Aim of the task: Find every line below with the string "item" and pick it out.

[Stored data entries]
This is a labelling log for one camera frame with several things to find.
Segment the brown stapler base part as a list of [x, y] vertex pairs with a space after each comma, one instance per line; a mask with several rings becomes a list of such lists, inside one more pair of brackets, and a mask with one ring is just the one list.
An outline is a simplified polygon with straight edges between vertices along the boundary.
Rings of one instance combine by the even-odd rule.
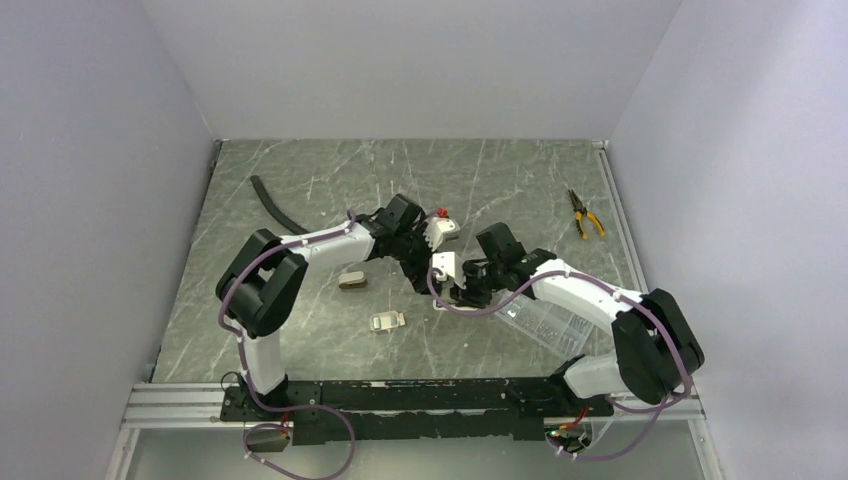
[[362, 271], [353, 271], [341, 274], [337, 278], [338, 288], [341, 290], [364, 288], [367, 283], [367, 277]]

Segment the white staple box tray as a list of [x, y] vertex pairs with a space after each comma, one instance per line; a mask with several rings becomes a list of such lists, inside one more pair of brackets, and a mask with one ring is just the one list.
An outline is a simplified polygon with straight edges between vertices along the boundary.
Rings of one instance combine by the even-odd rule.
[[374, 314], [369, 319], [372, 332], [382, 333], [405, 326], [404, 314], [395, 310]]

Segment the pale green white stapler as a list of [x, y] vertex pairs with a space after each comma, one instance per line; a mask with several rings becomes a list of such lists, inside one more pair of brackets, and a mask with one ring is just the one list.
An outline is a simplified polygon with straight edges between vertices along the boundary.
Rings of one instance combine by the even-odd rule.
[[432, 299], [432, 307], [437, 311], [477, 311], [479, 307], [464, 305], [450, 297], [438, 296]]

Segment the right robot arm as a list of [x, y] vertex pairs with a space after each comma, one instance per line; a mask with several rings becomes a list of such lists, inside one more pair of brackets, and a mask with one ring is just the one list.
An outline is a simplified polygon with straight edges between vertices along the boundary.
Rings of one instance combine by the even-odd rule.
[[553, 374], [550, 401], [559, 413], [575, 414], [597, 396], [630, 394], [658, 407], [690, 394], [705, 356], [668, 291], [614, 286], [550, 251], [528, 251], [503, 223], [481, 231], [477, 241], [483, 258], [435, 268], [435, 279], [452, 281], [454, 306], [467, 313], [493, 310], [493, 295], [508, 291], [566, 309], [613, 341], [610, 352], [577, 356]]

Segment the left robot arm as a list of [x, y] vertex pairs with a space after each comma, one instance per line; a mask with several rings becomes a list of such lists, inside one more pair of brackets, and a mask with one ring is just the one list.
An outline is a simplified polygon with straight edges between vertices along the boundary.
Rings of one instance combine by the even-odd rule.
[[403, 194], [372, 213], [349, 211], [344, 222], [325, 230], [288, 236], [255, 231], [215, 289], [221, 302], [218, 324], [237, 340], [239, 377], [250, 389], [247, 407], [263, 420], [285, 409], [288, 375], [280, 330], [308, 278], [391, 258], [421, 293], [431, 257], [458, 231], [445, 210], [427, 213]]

---

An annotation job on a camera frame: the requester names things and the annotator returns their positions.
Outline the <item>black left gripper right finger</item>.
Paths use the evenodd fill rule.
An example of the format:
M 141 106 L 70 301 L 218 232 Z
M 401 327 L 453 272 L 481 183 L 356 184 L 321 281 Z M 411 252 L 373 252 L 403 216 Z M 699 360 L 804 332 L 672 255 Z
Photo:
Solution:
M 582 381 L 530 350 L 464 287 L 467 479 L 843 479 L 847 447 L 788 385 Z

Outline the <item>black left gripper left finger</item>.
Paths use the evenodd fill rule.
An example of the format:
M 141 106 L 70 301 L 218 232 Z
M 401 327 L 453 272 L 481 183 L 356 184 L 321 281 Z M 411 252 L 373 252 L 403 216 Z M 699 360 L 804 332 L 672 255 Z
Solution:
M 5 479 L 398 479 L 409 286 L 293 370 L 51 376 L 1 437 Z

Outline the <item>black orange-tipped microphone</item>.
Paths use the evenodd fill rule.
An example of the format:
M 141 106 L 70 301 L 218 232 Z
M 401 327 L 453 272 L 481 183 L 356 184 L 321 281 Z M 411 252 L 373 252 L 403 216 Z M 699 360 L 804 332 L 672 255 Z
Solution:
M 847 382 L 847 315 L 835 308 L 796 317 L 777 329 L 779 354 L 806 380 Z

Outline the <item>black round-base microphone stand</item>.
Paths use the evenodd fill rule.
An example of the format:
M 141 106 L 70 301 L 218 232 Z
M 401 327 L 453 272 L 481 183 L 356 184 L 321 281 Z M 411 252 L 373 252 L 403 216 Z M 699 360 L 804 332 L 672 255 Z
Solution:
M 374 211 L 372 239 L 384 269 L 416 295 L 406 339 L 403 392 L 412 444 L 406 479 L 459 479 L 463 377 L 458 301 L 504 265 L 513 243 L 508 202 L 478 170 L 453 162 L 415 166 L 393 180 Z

---

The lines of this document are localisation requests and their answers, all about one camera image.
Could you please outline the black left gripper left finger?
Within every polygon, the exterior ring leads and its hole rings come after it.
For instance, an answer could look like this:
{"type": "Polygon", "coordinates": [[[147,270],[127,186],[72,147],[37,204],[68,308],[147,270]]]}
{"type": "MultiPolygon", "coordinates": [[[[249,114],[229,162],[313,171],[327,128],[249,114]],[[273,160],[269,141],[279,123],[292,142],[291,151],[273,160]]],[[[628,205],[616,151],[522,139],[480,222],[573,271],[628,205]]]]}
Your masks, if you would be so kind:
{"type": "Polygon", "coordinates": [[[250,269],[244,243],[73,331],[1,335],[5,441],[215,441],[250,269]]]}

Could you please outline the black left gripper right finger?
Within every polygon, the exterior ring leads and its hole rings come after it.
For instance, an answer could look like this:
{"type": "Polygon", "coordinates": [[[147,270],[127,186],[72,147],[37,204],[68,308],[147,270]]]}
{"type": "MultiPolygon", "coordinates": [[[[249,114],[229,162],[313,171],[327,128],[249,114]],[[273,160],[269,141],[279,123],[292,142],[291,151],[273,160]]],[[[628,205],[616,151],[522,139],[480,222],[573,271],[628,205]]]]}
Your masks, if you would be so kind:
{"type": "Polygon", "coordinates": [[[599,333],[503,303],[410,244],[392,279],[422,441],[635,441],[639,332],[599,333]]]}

Answer to this exercise:
Outline the <item>black left gripper right finger</item>.
Outline the <item>black left gripper left finger</item>.
Outline the <item>black orange-tipped microphone</item>.
Outline the <item>black round-base microphone stand</item>.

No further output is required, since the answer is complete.